Problem description.
Return all lines of the data in which the string "corner" occurs.

Data excerpts
'''
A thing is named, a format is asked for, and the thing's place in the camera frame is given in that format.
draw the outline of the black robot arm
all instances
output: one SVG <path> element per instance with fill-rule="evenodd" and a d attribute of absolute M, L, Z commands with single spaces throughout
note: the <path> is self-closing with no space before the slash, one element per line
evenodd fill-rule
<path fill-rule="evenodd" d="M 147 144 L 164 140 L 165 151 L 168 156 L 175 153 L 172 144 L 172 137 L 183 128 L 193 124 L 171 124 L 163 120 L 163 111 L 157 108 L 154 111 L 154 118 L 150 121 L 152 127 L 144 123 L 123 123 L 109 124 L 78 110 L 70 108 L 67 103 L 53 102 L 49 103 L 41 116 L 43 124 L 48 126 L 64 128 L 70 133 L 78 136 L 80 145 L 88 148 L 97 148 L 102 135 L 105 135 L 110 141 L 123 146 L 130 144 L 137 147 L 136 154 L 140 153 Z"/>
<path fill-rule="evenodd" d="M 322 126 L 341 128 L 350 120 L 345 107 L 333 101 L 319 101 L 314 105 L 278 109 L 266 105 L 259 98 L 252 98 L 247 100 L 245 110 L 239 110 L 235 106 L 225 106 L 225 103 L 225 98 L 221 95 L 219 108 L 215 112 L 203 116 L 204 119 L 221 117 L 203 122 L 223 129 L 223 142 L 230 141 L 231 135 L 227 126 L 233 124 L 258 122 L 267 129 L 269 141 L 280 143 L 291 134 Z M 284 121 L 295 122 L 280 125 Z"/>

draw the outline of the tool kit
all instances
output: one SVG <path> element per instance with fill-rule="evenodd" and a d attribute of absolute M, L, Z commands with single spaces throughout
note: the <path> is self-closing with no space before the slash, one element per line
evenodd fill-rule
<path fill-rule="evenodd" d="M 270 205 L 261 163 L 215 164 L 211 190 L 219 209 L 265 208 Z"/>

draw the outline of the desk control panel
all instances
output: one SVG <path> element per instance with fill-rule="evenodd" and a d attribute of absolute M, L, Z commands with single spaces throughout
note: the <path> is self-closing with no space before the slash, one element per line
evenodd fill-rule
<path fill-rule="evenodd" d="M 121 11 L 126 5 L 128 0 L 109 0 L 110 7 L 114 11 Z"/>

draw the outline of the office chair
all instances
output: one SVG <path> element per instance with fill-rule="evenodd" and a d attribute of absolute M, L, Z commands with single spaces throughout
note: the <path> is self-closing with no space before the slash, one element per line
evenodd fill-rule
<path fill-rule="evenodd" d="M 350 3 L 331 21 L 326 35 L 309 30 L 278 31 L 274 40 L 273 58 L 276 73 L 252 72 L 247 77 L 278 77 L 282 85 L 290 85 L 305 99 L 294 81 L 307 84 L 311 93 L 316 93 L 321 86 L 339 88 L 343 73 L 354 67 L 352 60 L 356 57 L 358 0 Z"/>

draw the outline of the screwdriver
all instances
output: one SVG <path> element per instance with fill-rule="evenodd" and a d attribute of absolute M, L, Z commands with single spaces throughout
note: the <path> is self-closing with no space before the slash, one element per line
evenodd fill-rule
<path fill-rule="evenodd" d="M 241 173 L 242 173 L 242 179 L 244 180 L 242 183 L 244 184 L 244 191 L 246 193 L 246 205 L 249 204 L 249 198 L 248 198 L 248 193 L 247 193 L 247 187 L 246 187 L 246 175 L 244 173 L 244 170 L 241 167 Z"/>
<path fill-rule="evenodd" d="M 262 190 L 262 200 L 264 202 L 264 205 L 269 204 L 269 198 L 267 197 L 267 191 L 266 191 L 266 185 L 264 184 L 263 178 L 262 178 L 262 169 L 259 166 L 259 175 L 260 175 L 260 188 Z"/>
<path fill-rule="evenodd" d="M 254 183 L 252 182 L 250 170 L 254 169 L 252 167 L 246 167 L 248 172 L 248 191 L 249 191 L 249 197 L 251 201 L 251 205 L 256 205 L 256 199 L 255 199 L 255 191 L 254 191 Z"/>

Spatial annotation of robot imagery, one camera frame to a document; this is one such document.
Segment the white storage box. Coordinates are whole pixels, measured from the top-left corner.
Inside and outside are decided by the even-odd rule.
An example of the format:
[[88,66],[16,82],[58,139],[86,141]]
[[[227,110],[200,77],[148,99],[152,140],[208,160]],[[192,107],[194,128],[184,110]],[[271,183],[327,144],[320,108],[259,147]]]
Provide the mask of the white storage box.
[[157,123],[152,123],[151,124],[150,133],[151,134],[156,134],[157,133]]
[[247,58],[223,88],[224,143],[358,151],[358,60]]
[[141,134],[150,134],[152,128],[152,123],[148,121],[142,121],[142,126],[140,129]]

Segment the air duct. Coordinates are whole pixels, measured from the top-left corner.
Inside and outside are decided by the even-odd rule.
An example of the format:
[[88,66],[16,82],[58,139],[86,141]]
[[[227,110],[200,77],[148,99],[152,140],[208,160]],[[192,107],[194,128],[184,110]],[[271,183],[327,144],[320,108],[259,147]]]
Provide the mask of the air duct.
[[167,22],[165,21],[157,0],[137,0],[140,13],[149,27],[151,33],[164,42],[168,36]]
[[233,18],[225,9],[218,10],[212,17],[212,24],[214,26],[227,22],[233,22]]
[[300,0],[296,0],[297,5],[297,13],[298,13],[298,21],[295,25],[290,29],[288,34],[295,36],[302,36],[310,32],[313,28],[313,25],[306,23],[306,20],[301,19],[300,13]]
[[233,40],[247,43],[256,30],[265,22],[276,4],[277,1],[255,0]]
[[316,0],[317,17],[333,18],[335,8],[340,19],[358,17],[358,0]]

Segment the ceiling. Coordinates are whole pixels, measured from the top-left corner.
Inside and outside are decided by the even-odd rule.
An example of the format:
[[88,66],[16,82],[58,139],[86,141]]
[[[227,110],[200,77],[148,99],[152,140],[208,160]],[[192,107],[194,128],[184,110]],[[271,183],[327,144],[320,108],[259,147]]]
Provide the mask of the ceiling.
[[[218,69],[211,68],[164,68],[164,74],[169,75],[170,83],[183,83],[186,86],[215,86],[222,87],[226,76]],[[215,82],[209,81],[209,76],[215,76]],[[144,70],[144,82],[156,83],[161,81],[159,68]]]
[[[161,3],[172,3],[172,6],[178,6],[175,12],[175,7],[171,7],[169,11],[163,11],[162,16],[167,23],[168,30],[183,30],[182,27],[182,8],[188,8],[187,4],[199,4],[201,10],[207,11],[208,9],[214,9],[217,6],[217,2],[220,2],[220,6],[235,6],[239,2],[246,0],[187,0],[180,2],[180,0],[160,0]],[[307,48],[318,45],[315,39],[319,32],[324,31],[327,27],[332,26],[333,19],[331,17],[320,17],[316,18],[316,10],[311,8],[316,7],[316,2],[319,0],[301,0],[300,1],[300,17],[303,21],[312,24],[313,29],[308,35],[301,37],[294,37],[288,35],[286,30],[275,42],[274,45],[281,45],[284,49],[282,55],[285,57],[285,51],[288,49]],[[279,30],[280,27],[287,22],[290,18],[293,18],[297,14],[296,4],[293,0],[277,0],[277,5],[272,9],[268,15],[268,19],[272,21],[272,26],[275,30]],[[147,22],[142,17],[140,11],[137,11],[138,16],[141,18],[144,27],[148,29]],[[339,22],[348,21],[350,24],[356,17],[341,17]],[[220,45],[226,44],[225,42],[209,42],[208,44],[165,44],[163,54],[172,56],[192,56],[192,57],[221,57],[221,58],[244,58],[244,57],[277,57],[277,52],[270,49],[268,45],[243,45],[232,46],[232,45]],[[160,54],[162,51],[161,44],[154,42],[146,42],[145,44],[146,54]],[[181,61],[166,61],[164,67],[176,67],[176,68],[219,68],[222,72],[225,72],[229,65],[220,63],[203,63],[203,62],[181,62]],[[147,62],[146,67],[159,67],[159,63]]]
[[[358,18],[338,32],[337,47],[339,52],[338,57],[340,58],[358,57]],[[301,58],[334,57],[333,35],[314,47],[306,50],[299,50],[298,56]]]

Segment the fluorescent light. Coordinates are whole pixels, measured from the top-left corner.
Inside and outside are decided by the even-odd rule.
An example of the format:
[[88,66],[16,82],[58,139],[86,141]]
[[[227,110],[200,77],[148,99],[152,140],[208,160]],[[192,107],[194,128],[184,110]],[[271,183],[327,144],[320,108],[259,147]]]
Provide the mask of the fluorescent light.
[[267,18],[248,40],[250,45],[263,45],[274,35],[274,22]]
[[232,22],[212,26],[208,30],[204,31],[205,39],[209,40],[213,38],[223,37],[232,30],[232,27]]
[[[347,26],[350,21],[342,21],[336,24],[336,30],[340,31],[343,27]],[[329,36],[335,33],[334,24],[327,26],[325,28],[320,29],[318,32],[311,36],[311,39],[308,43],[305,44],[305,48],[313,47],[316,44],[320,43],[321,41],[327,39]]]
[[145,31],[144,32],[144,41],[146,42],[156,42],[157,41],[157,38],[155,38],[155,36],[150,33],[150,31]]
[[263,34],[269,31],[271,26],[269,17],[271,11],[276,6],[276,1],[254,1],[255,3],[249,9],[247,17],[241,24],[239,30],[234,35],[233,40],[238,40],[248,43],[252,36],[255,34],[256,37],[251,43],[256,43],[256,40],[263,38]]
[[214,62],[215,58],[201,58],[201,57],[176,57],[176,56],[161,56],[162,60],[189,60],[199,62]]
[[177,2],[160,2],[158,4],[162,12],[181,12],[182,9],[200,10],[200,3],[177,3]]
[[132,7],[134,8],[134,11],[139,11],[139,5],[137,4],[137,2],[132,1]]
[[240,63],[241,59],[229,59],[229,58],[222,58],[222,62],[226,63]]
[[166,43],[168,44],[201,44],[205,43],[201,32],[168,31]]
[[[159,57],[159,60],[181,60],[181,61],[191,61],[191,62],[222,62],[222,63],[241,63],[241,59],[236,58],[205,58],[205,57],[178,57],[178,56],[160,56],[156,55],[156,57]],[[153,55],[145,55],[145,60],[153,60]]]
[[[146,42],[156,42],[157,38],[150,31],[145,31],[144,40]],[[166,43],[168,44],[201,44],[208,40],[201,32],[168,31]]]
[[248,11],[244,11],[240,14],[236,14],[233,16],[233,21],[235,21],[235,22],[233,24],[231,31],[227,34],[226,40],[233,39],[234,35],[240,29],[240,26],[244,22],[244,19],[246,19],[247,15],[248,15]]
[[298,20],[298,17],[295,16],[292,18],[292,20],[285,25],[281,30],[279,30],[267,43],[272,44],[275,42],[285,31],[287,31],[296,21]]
'''
Output of the exercise.
Segment the white storage box. Coordinates are whole pixels, measured from the top-left corner.
Segment the air duct. Coordinates are whole pixels, measured from the top-left corner.
Segment the ceiling. Coordinates are whole pixels, measured from the top-left corner.
Segment the fluorescent light. Coordinates are whole pixels, measured from the top-left corner.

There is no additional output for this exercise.